# Lecture 3: Eigenvalues and eigenvectors

## Recap of the previous lecture
- Vector norms
- Matrix norms
- Scalar product
- Unitary matrices
- LU decomposition

## Today 

- Eigenvalues and eigenvectors 
- Similar matrices
- Eigendecomposition
- Matrix Powers

## Eigenvalues: The Key Idea

If we can find a solution $x \ne 0$ to

$$
Ax = \lambda x
$$

then, for this vector, the matrix $A$ **acts like a scalar**.  $x$ is called an **eigenvector** of $A$, and $\lambda$ is called an **eigenvalue**.

In fact, for an $m \times m$ matrix $A$, we typically find $m$ linearly independendent eigenvectors $x_1,x_2,\ldots,x_m$ and $m$ corresponding eigenvalues $\lambda_1, \lambda_2, \ldots, \lambda_m$.   Such a matrix is called **diagonalizable**.  Most matrices are diagonalizable; we will deal with the rare "defective" (non-diagonalizable) case later.

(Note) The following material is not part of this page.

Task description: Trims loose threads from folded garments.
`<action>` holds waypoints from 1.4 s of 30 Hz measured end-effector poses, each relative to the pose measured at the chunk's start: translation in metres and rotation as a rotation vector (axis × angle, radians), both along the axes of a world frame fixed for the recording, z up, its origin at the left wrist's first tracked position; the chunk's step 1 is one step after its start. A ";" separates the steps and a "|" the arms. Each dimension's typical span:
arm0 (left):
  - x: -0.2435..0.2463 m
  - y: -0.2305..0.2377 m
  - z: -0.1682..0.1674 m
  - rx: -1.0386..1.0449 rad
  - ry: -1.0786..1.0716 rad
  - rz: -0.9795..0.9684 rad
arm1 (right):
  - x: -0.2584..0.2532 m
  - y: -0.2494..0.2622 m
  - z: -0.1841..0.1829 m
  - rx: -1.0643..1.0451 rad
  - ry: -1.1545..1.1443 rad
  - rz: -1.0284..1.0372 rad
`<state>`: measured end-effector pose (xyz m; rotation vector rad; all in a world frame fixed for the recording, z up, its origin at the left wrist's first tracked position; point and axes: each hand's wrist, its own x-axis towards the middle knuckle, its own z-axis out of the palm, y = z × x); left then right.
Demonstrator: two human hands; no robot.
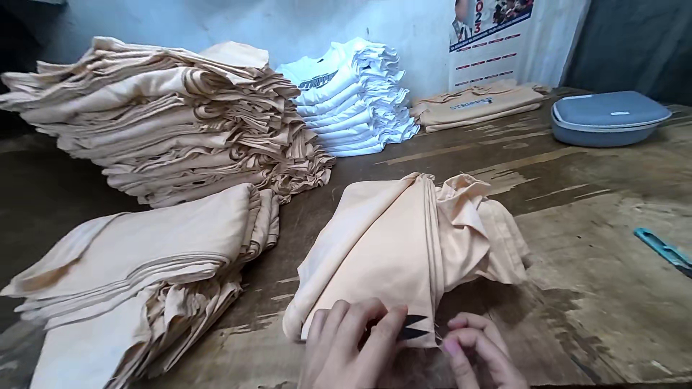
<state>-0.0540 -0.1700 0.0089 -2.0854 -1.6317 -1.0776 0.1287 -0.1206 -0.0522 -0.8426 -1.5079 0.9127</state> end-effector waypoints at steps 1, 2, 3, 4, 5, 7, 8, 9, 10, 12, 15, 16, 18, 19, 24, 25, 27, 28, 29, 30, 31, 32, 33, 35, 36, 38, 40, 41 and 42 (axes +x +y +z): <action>0.001 -0.002 0.001 0.008 0.033 0.019 | 0.000 -0.001 -0.001 -0.015 0.026 -0.025; 0.004 -0.003 0.002 0.017 0.070 0.039 | 0.001 -0.001 -0.001 -0.023 0.049 -0.048; 0.009 -0.004 0.003 0.026 0.107 0.053 | 0.001 -0.001 -0.002 -0.018 0.070 -0.061; 0.014 -0.003 0.003 0.038 0.146 0.068 | 0.000 -0.001 -0.003 0.004 0.092 -0.070; 0.020 -0.002 0.001 0.051 0.192 0.087 | -0.001 -0.001 -0.004 0.041 0.109 -0.073; 0.028 0.001 -0.003 0.079 0.271 0.114 | -0.002 -0.003 -0.007 0.131 0.093 -0.066; 0.030 0.003 -0.005 0.092 0.287 0.124 | -0.002 -0.003 -0.009 0.183 0.059 -0.061; 0.029 0.003 -0.006 0.098 0.285 0.126 | -0.001 -0.002 -0.011 0.233 0.015 -0.061; 0.027 0.003 -0.006 0.091 0.269 0.121 | 0.001 0.000 -0.014 0.274 -0.035 -0.065; 0.018 0.001 -0.007 0.061 0.203 0.091 | 0.010 0.004 -0.020 0.319 -0.147 -0.074; 0.007 0.001 -0.012 0.036 0.108 0.035 | 0.017 0.006 -0.026 0.381 -0.211 -0.069; 0.006 0.001 -0.015 0.041 0.104 0.025 | 0.017 0.006 -0.027 0.402 -0.194 -0.071; 0.008 0.003 -0.018 0.073 0.125 0.026 | 0.012 0.002 -0.026 0.399 -0.142 -0.082; 0.009 0.004 -0.018 0.092 0.145 0.038 | 0.009 0.000 -0.025 0.366 -0.123 -0.092; 0.022 0.001 -0.015 0.174 0.320 0.105 | -0.006 -0.001 -0.015 0.185 -0.021 -0.100; 0.024 0.000 -0.015 0.185 0.355 0.109 | -0.007 -0.002 -0.015 0.212 -0.008 -0.128; 0.026 -0.001 -0.017 0.219 0.381 0.110 | -0.007 -0.004 -0.018 0.296 -0.019 -0.174; 0.026 -0.001 -0.017 0.234 0.364 0.114 | -0.006 -0.004 -0.019 0.330 -0.051 -0.180; 0.025 -0.001 -0.018 0.229 0.324 0.120 | -0.004 -0.005 -0.021 0.353 -0.101 -0.181; 0.023 -0.001 -0.017 0.190 0.263 0.118 | -0.003 -0.005 -0.023 0.368 -0.159 -0.187; 0.020 -0.001 -0.015 0.125 0.187 0.098 | -0.002 -0.004 -0.025 0.375 -0.212 -0.196; 0.014 -0.001 -0.013 0.047 0.113 0.058 | -0.001 -0.003 -0.026 0.377 -0.238 -0.203; 0.006 0.000 -0.011 -0.022 0.058 0.007 | -0.001 -0.002 -0.027 0.380 -0.238 -0.207; -0.007 0.005 -0.013 -0.059 -0.020 -0.071 | -0.005 0.000 -0.023 0.410 -0.198 -0.208; -0.010 0.007 -0.013 -0.054 -0.064 -0.101 | -0.008 0.002 -0.018 0.437 -0.181 -0.201; -0.013 0.009 -0.008 -0.082 -0.140 -0.165 | -0.018 0.007 -0.005 0.488 -0.149 -0.187; -0.016 0.013 -0.002 -0.104 -0.145 -0.195 | -0.027 0.016 0.003 0.527 -0.103 -0.173; -0.019 0.014 -0.001 -0.110 -0.116 -0.197 | -0.029 0.020 0.004 0.542 -0.074 -0.157; -0.023 0.015 0.000 -0.123 -0.072 -0.196 | -0.029 0.023 0.005 0.549 -0.057 -0.139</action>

Given such a **basis of eigenvectors**, the key idea for using them is:

1. Take any vector $x$ and expand it in this basis: $x = c_1 x_1 + \cdots c_m x_n$, or $x = Xc$ or $c = X^{-1}x$ where $X$ is the matrix whose *columns are the eigenvectors*.

2. For each eigenvector $x_k$, the matrix $A$ acts like a scalar $\lambda_k$.  Multiplication or division corresponds to multiplying/dividing $x_k$ by $\lambda_k$.  **Solve your problem for each eigenvector by treating A as the scalar λ**.

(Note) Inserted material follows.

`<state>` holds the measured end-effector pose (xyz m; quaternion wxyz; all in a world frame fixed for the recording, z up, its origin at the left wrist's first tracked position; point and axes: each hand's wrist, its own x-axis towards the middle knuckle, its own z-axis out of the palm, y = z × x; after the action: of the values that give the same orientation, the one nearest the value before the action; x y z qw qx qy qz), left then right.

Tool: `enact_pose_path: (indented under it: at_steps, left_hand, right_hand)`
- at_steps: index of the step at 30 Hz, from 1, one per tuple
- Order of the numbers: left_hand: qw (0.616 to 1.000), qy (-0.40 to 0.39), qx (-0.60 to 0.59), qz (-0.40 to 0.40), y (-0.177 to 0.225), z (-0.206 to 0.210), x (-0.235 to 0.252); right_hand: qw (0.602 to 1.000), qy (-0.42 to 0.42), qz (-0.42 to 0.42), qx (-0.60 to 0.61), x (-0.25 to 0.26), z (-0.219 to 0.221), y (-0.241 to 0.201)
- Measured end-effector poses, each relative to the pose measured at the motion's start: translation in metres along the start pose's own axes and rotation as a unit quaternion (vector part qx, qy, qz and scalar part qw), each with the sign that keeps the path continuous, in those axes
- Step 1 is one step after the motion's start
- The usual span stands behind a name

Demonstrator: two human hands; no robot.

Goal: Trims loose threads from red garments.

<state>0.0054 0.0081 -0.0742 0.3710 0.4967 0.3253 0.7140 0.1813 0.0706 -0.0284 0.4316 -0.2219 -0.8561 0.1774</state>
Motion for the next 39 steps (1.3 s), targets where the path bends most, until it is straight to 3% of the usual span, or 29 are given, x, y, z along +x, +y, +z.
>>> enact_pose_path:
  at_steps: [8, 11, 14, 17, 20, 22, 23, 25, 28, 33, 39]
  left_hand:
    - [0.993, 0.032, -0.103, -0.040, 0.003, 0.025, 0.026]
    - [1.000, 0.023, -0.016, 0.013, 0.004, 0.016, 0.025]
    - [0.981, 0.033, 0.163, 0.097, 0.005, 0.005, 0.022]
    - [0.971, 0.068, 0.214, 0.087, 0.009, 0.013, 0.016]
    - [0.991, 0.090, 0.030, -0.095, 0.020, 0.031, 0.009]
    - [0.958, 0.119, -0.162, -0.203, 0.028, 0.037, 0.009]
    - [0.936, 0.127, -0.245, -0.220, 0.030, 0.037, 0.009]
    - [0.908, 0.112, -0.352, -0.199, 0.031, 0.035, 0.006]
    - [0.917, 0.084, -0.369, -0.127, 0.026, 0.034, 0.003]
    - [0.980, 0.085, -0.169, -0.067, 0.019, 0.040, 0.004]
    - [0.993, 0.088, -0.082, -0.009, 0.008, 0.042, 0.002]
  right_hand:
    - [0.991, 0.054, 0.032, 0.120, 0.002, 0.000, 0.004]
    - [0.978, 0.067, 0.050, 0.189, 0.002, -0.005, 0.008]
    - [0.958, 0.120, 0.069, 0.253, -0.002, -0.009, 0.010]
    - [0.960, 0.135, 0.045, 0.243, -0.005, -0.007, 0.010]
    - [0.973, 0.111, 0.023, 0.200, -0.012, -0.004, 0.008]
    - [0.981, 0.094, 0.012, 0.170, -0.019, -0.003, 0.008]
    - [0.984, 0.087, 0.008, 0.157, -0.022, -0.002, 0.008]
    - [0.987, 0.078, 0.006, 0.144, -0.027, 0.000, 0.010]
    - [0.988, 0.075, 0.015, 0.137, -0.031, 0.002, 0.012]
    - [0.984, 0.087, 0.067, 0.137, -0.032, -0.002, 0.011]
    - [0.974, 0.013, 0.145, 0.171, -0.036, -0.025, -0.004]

## The characteristic polynomial

To *find* the eigenvalues, one approach is to realize that $Ax = \lambda x$ means:

$$
(A - \lambda I) x = 0 \, ,
$$

therefore matrix $A - \lambda I$ has **non-trivial kernel** and should be **singular**. 

That means, that the **determinant**  

$$ p(\lambda) = \det(A - \lambda I) = 0. $$

where $p(\lambda)$ is the **characteristic polynomial of A: a polynomial of degree m** if $A$ is $m \times m$.  

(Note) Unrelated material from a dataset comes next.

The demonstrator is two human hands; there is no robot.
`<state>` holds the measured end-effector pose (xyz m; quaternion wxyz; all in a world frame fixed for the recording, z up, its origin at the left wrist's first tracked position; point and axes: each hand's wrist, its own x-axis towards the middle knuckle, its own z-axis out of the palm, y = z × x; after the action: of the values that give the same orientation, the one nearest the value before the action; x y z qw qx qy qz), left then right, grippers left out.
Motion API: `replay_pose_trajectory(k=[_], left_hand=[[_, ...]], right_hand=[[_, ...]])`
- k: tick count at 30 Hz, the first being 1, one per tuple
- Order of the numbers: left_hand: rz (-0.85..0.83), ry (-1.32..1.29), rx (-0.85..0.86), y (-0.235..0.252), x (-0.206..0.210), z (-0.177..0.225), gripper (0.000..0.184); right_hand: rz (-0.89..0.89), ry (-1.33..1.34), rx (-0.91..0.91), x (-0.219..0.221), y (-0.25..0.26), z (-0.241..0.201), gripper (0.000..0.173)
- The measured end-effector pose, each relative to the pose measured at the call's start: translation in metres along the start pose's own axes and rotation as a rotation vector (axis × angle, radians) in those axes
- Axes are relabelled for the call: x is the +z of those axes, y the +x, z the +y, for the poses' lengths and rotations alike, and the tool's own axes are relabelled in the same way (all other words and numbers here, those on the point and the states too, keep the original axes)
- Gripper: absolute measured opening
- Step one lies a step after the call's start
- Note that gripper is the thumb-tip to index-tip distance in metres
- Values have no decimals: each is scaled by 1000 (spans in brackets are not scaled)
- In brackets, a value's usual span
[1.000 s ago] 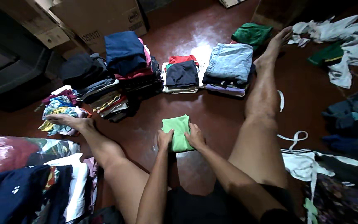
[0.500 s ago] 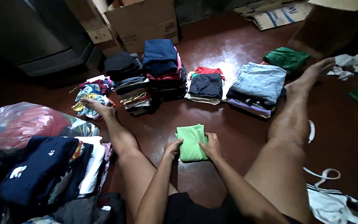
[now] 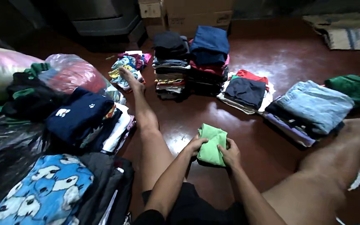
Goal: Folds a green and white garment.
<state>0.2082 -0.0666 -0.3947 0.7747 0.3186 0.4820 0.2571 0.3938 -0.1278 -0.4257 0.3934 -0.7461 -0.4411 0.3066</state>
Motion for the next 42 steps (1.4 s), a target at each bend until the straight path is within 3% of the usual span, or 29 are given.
replay_pose_trajectory(k=[3, 7, 11, 14, 15, 17, 19, 24, 28, 30, 32, 36, 39, 42], left_hand=[[37, -61, 28, -5, 0, 8, 66], [111, -162, 151, -30, -8, 66, 49], [158, -52, 321, -62, -19, 168, 37], [380, 150, 550, -96, -6, 264, 32], [360, 170, 638, -92, -18, 297, 39], [265, 227, 739, -75, -35, 365, 23], [180, 208, 772, -68, -41, 426, 21], [93, 109, 836, -37, -52, 525, 19], [422, 336, 696, 10, -80, 545, 25], [602, 551, 543, 34, -94, 533, 34], [695, 590, 465, 48, -103, 519, 39], [754, 580, 456, 51, -103, 514, 43], [897, 824, 458, 44, -93, 521, 51], [1069, 1126, 513, 29, -76, 520, 76]], right_hand=[[32, 203, 24, -1, -2, -7, 58], [98, 461, 120, -9, 7, -1, 47], [70, 500, 235, -13, 15, -3, 37], [-29, 337, 180, -12, 18, -6, 30], [-62, 311, 158, -12, 21, -6, 29], [-119, 291, 141, -14, 25, -5, 27], [-159, 293, 148, -17, 25, -2, 26], [-163, 311, 169, -29, 26, 3, 26], [-138, 313, 174, -35, 23, 7, 26], [-147, 299, 172, -36, 23, 9, 26], [-166, 261, 165, -34, 22, 12, 26], [-194, 181, 161, -35, 21, 15, 28], [-207, 159, 150, -34, 22, 18, 28], [-214, 104, 149, -33, 20, 15, 28]])
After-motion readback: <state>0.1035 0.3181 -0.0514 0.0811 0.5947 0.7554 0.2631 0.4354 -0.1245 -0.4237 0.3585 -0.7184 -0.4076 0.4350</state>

The **roots of this polynomial are the eigenvalues λ**.

A polynomial of degree $m$ has at most $m$ roots (possibly complex), and typically has $m$ distinct roots.  **This is why most matrices have $m$ distinct eigenvalues/eigenvectors**, and are therefore **diagonalizable**.

## Recall the determinant
The determinant of a square matrix $A$ is defined as 

$$\det A = \sum_{\sigma \in S_n} \mathrm{sgn}({\sigma})\prod^n_{i=1} a_{i, \sigma_i},$$

where 
- $S_n$ is the set of all **permutations** of the numbers $1, \ldots, n$
- $\mathrm{sgn}$ is the **signature** of the permutation ( $(-1)^p$, where $p$ is the number of transpositions to be made, the sign is negative iff there are an odd number of misordered pairs of indices).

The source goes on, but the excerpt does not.